### Collected material

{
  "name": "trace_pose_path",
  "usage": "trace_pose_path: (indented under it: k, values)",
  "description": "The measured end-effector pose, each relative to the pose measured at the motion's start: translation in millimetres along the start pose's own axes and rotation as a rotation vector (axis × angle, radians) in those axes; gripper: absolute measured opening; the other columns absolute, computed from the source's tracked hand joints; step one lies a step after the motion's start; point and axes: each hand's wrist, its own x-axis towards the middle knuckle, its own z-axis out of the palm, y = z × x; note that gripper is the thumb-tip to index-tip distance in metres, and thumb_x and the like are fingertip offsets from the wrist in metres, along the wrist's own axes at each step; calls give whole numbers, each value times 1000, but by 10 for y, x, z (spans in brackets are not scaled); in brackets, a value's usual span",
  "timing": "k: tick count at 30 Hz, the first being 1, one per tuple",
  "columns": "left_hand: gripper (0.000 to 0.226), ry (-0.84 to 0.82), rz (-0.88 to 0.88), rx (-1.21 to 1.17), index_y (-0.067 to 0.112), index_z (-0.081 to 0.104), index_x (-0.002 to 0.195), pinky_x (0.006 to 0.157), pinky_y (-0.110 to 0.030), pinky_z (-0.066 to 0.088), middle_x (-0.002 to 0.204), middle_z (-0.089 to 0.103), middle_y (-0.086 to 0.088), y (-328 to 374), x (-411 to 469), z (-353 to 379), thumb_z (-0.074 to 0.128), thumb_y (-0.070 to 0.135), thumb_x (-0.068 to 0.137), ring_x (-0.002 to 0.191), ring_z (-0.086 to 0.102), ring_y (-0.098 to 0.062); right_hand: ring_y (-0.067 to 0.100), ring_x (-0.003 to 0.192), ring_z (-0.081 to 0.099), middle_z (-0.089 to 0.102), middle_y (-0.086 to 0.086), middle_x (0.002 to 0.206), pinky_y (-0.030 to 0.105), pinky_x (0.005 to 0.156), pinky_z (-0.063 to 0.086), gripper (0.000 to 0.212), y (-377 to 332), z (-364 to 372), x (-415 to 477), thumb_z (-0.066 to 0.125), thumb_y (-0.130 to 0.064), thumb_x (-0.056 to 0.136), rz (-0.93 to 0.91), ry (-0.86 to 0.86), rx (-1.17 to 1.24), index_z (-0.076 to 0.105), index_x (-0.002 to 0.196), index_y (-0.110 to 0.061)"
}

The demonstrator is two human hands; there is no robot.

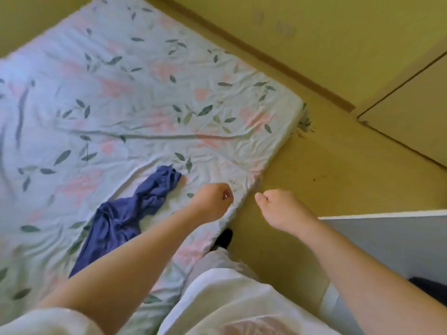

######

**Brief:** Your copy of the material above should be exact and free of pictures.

**Reply:**
{
  "name": "trace_pose_path",
  "usage": "trace_pose_path: (indented under it: k, values)",
  "description": "The measured end-effector pose, each relative to the pose measured at the motion's start: translation in millimetres along the start pose's own axes and rotation as a rotation vector (axis × angle, radians) in those axes; gripper: absolute measured opening; the other columns absolute, computed from the source's tracked hand joints; step one lies a step after the motion's start; point and axes: each hand's wrist, its own x-axis towards the middle knuckle, its own z-axis out of the palm, y = z × x; note that gripper is the thumb-tip to index-tip distance in metres, and thumb_x and the like are fingertip offsets from the wrist in metres, along the wrist's own axes at each step; calls give whole numbers, each value times 1000, but by 10 for y, x, z (spans in brackets are not scaled); in brackets, a value's usual span",
  "timing": "k: tick count at 30 Hz, the first being 1, one per tuple",
  "columns": "left_hand: gripper (0.000 to 0.226), ry (-0.84 to 0.82), rz (-0.88 to 0.88), rx (-1.21 to 1.17), index_y (-0.067 to 0.112), index_z (-0.081 to 0.104), index_x (-0.002 to 0.195), pinky_x (0.006 to 0.157), pinky_y (-0.110 to 0.030), pinky_z (-0.066 to 0.088), middle_x (-0.002 to 0.204), middle_z (-0.089 to 0.103), middle_y (-0.086 to 0.088), y (-328 to 374), x (-411 to 469), z (-353 to 379), thumb_z (-0.074 to 0.128), thumb_y (-0.070 to 0.135), thumb_x (-0.068 to 0.137), ring_x (-0.002 to 0.191), ring_z (-0.086 to 0.102), ring_y (-0.098 to 0.062); right_hand: ring_y (-0.067 to 0.100), ring_x (-0.003 to 0.192), ring_z (-0.081 to 0.099), middle_z (-0.089 to 0.102), middle_y (-0.086 to 0.086), middle_x (0.002 to 0.206), pinky_y (-0.030 to 0.105), pinky_x (0.005 to 0.156), pinky_z (-0.063 to 0.086), gripper (0.000 to 0.212), y (-377 to 332), z (-364 to 372), x (-415 to 477), thumb_z (-0.066 to 0.125), thumb_y (-0.130 to 0.064), thumb_x (-0.056 to 0.136), rz (-0.93 to 0.91), ry (-0.86 to 0.86), rx (-1.17 to 1.24), index_z (-0.076 to 0.105), index_x (-0.002 to 0.196), index_y (-0.110 to 0.061)"
}

The demonstrator is two human hands; there is no robot.

With this output, the exercise is done.